◆ ABOUT THIS TASK ◆
Below is a listing to transcribe in full and exactly; keep the pictures out.

◆ DATA BLOCK ◆
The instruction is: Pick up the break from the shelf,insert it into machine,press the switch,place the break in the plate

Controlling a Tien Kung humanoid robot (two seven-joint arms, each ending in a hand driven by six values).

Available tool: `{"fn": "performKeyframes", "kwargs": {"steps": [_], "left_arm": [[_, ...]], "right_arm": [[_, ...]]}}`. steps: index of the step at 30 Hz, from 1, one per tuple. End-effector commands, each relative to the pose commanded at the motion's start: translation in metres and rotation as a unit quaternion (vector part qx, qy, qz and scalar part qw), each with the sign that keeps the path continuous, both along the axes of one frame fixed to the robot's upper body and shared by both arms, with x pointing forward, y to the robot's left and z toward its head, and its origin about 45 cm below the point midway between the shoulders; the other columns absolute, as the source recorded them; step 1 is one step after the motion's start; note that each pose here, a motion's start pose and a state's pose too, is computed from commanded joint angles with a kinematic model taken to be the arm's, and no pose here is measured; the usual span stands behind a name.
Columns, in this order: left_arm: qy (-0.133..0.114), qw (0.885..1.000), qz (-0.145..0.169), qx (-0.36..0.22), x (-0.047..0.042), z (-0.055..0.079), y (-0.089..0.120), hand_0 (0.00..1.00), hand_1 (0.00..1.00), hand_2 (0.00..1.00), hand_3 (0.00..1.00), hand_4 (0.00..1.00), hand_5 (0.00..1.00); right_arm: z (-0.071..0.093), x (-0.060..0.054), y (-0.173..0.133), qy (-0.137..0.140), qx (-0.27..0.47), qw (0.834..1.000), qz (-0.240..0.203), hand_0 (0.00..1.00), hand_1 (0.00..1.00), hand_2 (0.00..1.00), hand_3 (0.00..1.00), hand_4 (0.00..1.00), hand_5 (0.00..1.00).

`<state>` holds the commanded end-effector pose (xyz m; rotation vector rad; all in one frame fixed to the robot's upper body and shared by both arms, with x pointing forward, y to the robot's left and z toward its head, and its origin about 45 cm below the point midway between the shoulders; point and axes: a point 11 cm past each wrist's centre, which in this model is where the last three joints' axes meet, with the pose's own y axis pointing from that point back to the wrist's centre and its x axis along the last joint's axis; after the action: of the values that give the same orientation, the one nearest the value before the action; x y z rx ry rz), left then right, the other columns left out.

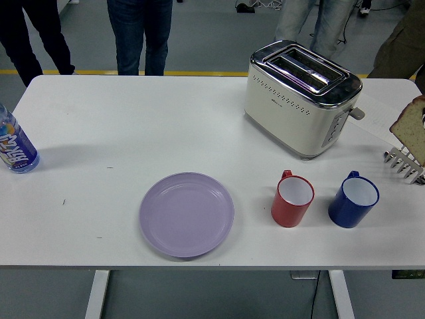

◆ YOUR SOLUTION ◆
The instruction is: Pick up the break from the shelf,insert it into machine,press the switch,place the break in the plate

Controlling a Tien Kung humanoid robot (two seven-joint arms, each ending in a hand driven by six values).

Available tool: `{"fn": "performKeyframes", "kwargs": {"steps": [_], "left_arm": [[_, ...]], "right_arm": [[_, ...]]}}`. steps: index of the step at 30 Hz, from 1, one per tuple. End-effector commands, each relative to the pose commanded at the motion's start: translation in metres and rotation as a unit quaternion (vector part qx, qy, qz and scalar part qw), each with the sign that keeps the path continuous, both along the axes of one frame fixed to the robot's upper body and shared by both arms, with x pointing forward, y to the robot's left and z toward its head, and its origin about 45 cm below the point midway between the shoulders; the other columns absolute, as the source recorded them; step 1 is one step after the motion's start; note that each pose here, a motion's start pose and a state's pose too, is computed from commanded joint angles with a kinematic model taken to be the arm's, and no pose here is measured; the usual span stands behind a name.
Columns, in this order: left_arm: qy (-0.133..0.114), qw (0.885..1.000), qz (-0.145..0.169), qx (-0.36..0.22), x (-0.047..0.042), z (-0.055..0.079), y (-0.089..0.120), hand_0 (0.00..1.00), hand_1 (0.00..1.00), hand_2 (0.00..1.00), hand_3 (0.00..1.00), hand_4 (0.00..1.00), hand_5 (0.00..1.00); right_arm: z (-0.071..0.093), x (-0.060..0.054), y (-0.173..0.133), qy (-0.137..0.140), qx (-0.27..0.47), qw (0.834..1.000), qz (-0.240..0.203), hand_0 (0.00..1.00), hand_1 (0.00..1.00), hand_2 (0.00..1.00), hand_3 (0.00..1.00), hand_4 (0.00..1.00), hand_5 (0.00..1.00).

`<state>` holds the commanded end-effector pose (xyz m; rotation vector rad; all in one frame fixed to the robot's upper body and shared by both arms, with x pointing forward, y to the robot's left and z toward its head, and its origin about 45 cm below the point midway between the shoulders; point and axes: a point 11 cm past each wrist's centre, which in this model is where the last three joints' axes meet, with the pose's own y axis pointing from that point back to the wrist's centre and its x axis along the last joint's axis; after the action: of the values that give the same orientation, the one nearest the value before the action; x y z rx ry rz), left then right, the other columns left out.

This is the complete output.